From the time when the beautiful damsels of the European nobility used to flaunt their trinket snuff boxes in the 19th century, French porcelain had been synonymous with the exquisitely manufactured and painted Limoges boxes.

The factory in Sevres was the first to witness the blooming of this beautiful piece of art from the white clay called Kaolin, molded and designed by the dexterous artisans. Today, you find a plethora of manufacturers creating their own special designs using the unique French porcelain produced in the Limoges area of France.

However, just all the famous works of art, the Limoges boxes have also become the butt of fraudulence. As a result the market is now flooded with fake boxes obtained at unbelievingly low prices. In order to understand the value and authenticity of Limoges boxes, you have to be aware of the marks that come on the traditional Limoges boxes.

Factory or Maker: The maker’s mark denotes the factory where the white Kaolin is turned into whiteware or blank through casting and firing processes. The impression is made on the porcelain prior to the above processes. It can be seen under the glaze usually bearing the words “Limoges France” or numbers, colors or scripts as preferred by the manufacturer. You might also come across specific symbols like butterfly, bird, or star.

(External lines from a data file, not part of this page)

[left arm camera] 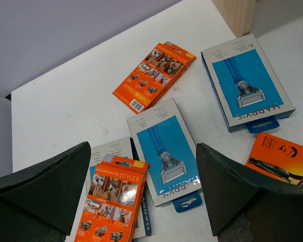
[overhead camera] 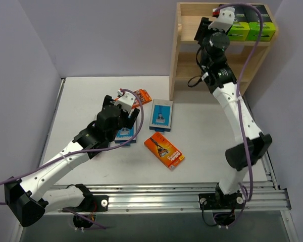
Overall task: Place and organize the shaving razors onto the shelf
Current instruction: Grab a shaving razor with the right arm
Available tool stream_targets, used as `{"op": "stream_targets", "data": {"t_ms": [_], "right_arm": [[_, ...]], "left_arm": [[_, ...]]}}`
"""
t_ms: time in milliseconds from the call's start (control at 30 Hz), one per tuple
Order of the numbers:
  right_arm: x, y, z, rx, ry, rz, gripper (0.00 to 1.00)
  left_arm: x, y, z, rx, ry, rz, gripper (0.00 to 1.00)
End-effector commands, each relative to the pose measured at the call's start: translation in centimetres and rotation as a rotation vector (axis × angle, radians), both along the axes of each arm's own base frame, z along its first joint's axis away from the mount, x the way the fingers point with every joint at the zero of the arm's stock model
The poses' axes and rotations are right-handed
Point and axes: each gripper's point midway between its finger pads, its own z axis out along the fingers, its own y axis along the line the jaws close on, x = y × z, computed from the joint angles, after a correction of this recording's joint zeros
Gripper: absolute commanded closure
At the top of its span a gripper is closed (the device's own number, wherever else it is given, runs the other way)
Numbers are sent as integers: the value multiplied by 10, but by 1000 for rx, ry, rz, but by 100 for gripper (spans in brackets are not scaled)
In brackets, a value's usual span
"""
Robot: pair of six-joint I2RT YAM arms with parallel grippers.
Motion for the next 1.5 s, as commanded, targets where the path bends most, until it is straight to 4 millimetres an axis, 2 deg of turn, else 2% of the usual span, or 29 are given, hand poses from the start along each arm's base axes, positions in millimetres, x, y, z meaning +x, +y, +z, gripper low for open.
{"op": "stream_targets", "data": {"t_ms": [0, 33, 67, 100, 133, 167, 200, 233, 267, 300, 367, 400, 433, 467, 500, 533, 633, 667, 733, 767, 800, 833, 900, 967, 1000, 1200, 1333, 1367, 1467], "right_arm": [[-74, -2, 62, 37, -144, 36, 52], [-86, 11, 58, 38, -143, 72, 51], [-86, 21, 26, 11, -81, 89, 50], [-111, 18, 38, 32, -116, 100, 49], [-120, 23, 31, 38, -101, 117, 48], [-130, 39, 22, 38, -82, 160, 48], [-140, 45, 4, 25, -40, 180, 48], [-147, 51, -6, 41, -19, 203, 48], [-163, 65, -9, 54, -11, 256, 48], [-166, 77, -38, 29, 54, 278, 48], [-184, 86, -56, 38, 91, 290, 48], [-196, 100, -71, 47, 121, 301, 48], [-202, 108, -101, 38, 173, 304, 48], [-210, 114, -111, 74, 184, 321, 48], [-221, 129, -125, 82, 207, 356, 48], [-228, 137, -151, 74, 250, 368, 48], [-251, 163, -182, 145, 311, 424, 48], [-258, 169, -200, 148, 340, 438, 48], [-270, 184, -217, 199, 374, 487, 47], [-273, 187, -233, 205, 404, 490, 46], [-277, 192, -241, 267, 422, 503, 45], [-279, 194, -250, 294, 437, 506, 44], [-284, 197, -275, 335, 467, 516, 44], [-286, 198, -289, 410, 481, 515, 46], [-288, 198, -300, 432, 487, 516, 47], [-287, 221, -327, 513, 520, 559, 51], [-289, 235, -340, 582, 539, 598, 50], [-287, 241, -336, 625, 518, 627, 50], [-286, 257, -345, 675, 545, 693, 50]], "left_arm": [[2, 13, 27, -29, -78, 45, 6], [2, 15, 28, -26, -83, 49, 6], [2, 17, 30, -21, -92, 54, 6], [2, 21, 33, -18, -103, 72, 6], [0, 25, 34, -21, -111, 83, 6], [0, 27, 39, -26, -130, 87, 6], [-2, 31, 43, -31, -145, 97, 6], [-3, 33, 44, -36, -151, 102, 6], [-3, 33, 45, -39, -159, 103, 6], [-5, 33, 46, -47, -164, 95, 6], [-6, 26, 45, -62, -169, 59, 6], [-9, 24, 48, -76, -179, 38, 6], [-12, 18, 50, -91, -187, 13, 6], [-14, 16, 49, -95, -189, 7, 6], [-18, 15, 49, -95, -192, 2, 6], [-19, 16, 48, -87, -194, 12, 6], [-27, 13, 42, -52, -173, 10, 6], [-31, 15, 36, -40, -148, 21, 6], [-36, 19, 38, -55, -130, 29, 6], [-40, 21, 31, -52, -103, 24, 6], [-44, 26, 34, -66, -108, 23, 6], [-48, 29, 26, -57, -96, 22, 6], [-55, 41, 28, -77, -117, 36, 6], [-58, 49, 15, -69, -126, 55, 6], [-61, 58, 21, -95, -153, 83, 6], [-60, 82, 34, -110, -227, 199, 6], [-61, 81, 37, -135, -237, 186, 6], [-62, 81, 38, -140, -238, 188, 6], [-64, 85, 40, -147, -246, 191, 6]]}}
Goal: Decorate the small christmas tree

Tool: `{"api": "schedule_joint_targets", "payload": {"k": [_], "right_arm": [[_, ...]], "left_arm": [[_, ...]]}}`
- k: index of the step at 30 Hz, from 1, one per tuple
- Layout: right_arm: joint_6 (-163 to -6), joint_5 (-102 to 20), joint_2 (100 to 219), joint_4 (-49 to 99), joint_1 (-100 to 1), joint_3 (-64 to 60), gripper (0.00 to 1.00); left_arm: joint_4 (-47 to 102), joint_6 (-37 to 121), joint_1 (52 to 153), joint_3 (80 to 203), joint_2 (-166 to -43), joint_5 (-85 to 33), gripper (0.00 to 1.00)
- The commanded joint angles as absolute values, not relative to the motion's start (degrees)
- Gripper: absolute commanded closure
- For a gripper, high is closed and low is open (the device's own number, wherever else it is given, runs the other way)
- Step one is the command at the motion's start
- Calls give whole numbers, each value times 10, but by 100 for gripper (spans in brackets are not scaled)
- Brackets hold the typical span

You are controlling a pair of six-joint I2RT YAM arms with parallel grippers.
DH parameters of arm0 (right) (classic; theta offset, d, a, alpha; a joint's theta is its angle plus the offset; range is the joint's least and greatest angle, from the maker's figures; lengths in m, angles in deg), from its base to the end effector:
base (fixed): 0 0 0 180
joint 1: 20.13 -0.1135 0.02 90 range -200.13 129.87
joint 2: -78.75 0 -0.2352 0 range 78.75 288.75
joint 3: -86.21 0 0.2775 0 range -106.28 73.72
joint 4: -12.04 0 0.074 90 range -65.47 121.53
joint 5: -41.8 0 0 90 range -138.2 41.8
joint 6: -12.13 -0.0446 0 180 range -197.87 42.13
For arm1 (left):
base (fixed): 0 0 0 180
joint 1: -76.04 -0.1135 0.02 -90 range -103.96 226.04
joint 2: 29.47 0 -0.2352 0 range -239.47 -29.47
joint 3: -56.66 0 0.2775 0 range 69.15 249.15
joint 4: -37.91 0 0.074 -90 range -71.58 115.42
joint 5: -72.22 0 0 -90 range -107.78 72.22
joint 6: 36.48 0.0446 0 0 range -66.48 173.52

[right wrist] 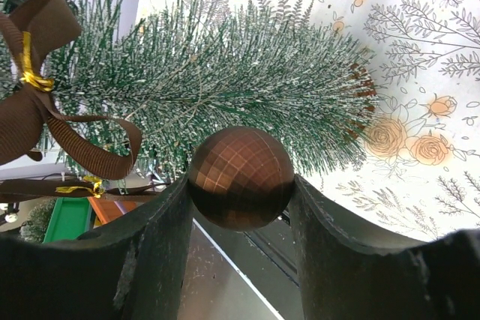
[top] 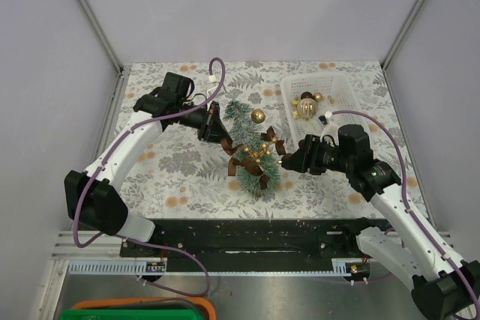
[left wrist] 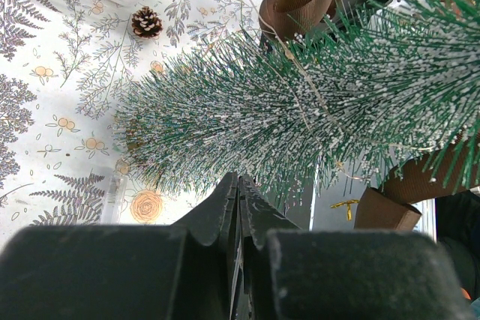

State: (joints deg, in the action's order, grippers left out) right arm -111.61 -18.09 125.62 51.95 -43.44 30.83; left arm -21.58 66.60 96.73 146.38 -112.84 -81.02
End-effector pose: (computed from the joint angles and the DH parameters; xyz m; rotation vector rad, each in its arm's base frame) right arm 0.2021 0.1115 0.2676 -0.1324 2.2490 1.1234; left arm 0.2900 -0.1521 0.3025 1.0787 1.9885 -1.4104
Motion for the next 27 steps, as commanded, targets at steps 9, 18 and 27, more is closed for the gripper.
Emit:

Decorator’s Mark: The decorator’s mark is visible over the glaze. It may be handwritten, stamped or printed on the artefact. Decorating companies generally go for printed or stamped marks, while individual artisans prefer writing by hand. If the maker and decorator are same, the manufacturer generally adds a second type of mark for the boxes he manufactures as well as decorates. He uses a different mark for the pieces, which he only manufactures and sells as undecorated white ware.

The decorator’s mark reflects the way the Limoges porcelain was designed or decorated by the artisan. The words “Peint Main” means that the decoration was done completely manually and “Rehausse Main” means the highlighting streaks were made by hand along with a combination of decals. On the other Décor Main depicts that some part of the decoration had been created by hand. The stamp of the artist might be marked as initials or as a signature.

Importer’s Mark: Limoges porcelain may be associated with thousands of companies manufacturing these enticing pieces of art. However, there are very few companies who have shot up as being top-notch manufacturers and importers, giving the items their brand name. Some of the famous importers Artoria Limoges, Rose Décor, Chamart Exclusives Inc, Rochard Limoges boxes, Sinclair, La Gloriette, Chanille and the likes. The peculiar designs on the porcelain also point at specific manufacturers. For example fruit designs on Rochard boxes take up larger dimensions that those by others.

Mold Marks: The boxes are cast in three-dimensional molds, which are immaculately created from the Kaolin clay. A number of boxes with unique designs are produced using a single mold. However, the number of boxes from each mold cannot exceed 100 since by that time the mold’s detailing is eradicated. The mold number is also indicated in each trinket box.

Limoges boxes categorized as Limited editions are usually inscribed with registered trademarks and the signature of its creator.